**REQUIRED ACTION**
In the material below, find each line with the word "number" and list it.

**INFORMATION PROVIDED**
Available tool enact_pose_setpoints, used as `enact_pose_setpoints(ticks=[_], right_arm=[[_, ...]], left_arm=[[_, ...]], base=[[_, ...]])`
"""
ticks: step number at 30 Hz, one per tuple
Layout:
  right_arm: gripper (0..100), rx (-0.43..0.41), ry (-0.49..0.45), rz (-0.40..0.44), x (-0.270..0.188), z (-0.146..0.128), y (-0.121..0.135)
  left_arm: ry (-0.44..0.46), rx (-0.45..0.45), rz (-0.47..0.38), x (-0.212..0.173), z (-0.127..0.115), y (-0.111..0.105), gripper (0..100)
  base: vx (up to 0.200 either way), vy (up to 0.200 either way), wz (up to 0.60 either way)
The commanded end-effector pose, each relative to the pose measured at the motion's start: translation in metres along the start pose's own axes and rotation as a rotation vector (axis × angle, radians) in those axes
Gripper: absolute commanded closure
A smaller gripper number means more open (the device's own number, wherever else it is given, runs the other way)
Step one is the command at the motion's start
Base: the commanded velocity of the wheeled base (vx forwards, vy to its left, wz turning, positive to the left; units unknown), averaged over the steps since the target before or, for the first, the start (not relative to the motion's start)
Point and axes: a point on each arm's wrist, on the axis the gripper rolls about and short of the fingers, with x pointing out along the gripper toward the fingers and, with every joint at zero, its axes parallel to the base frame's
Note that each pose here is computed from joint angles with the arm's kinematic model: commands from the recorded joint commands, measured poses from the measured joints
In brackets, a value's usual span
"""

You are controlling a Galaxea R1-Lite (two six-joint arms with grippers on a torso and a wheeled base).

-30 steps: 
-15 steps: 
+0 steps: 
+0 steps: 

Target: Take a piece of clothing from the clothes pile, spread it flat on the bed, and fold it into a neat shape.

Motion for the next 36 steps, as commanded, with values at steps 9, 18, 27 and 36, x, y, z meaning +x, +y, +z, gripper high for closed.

**TASK OUTPUT**
ticks: step number at 30 Hz, one per tuple
A smaller gripper number means more open (the device's own number, wherever else it is given, runs the other way)

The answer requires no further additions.